You can get an impressive front-projection system for about $1,000.
Q I am throwing an NFL party and want to show the games on a 100-inch projection screen. I called AV rental places, and each quoted more than $1,000 to come in and set up a screen and sound equipment for an afternoon. I am starting to think I should just buy the stuff and find other uses for it. Can you set up a decent front-projection system for about $1,000?
A These days you can set up an extremely impressive front-projection system for about $1,000. The gear won't be top of the line, but I am betting it will knock your socks off, especially given the cost.
First, you need a projector. For that price range, my money is definitely on the Optoma HD20 1080p DLP projector. It retails for just under $1,000, but if you shop around, you can find it for less than that. Even at full price, it is an amazing performer and a great value. It can support up to a 300-inch screen size and will look bright at 100 inches. The HD20 puts up a sharp, colorful image with excellent depth and contrast, and the picture settings are close to optimum straight out of the box. Connect the HD20 to an HDMI output from your HDTV tuner or cable/satellite box, and you will be shocked at how good it looks.

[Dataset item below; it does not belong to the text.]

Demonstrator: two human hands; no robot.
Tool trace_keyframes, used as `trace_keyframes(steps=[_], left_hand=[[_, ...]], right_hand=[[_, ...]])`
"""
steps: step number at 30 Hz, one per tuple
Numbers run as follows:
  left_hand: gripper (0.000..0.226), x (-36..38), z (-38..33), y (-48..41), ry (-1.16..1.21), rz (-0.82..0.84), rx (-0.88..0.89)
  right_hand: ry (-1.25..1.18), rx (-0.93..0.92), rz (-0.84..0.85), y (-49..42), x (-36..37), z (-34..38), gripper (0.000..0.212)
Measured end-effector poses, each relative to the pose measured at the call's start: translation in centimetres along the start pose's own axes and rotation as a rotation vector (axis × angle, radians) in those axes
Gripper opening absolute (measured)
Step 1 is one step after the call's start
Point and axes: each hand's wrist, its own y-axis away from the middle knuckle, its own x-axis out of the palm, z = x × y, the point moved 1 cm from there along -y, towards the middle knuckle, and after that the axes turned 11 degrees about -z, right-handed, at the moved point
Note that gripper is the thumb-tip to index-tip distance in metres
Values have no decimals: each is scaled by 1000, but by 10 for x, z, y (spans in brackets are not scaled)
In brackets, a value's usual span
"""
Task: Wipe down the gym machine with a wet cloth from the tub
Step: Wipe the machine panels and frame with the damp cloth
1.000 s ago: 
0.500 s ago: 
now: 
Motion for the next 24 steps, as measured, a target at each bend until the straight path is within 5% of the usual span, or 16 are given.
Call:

The screen is an important part of the projection system. There is much more to picking a screen than I can fit in this column. Check out the forums at Projector Central (www.projectorcentral.com) and AVS Forum (www.avsforum.com), as well as the buying guide at the Projector Screen Store (www.projectorscreenstore.com/projector-screen-buying-guide.html). Don't feel pressured to dump a lot of money into a screen, though. Even on a clean white wall, you will be impressed with what the HD20 can do. You can spend thousands on a screen, but a $200 screen from Elite should suffice for your party.
You will need to connect the cable or satellite box to a sound system, because the projector doesn't have a built-in speaker. (Even if it did, it would be hard for partygoers to hear.) Connect the audio outputs of your cable/satellite box to your existing sound system, or buy powered speakers such as the Swan M200 speakers that I have written about in the past.
If you are a home-theater buff, the possibilities are probably already apparent. Spend $1,000 on the projector, make a screen using tutorials on the Web or buy an inexpensive one to get started. Put together a surround-sound system using a modest Onkyo receiver paired with Insignia NS-B2111 or Arx bookshelf speakers, and you can have a true home theater with a huge projection screen and good sound for $2,000 or less. Not long ago, you would have to pay several times that just for the projector.
I'd certainly rather own the gear for the same amount of money it would cost to rent it for an afternoon. (Bear in mind, though, that you are also paying for the rental company's labor and expertise.) Be sure to do a dry run before your party to make sure everything works.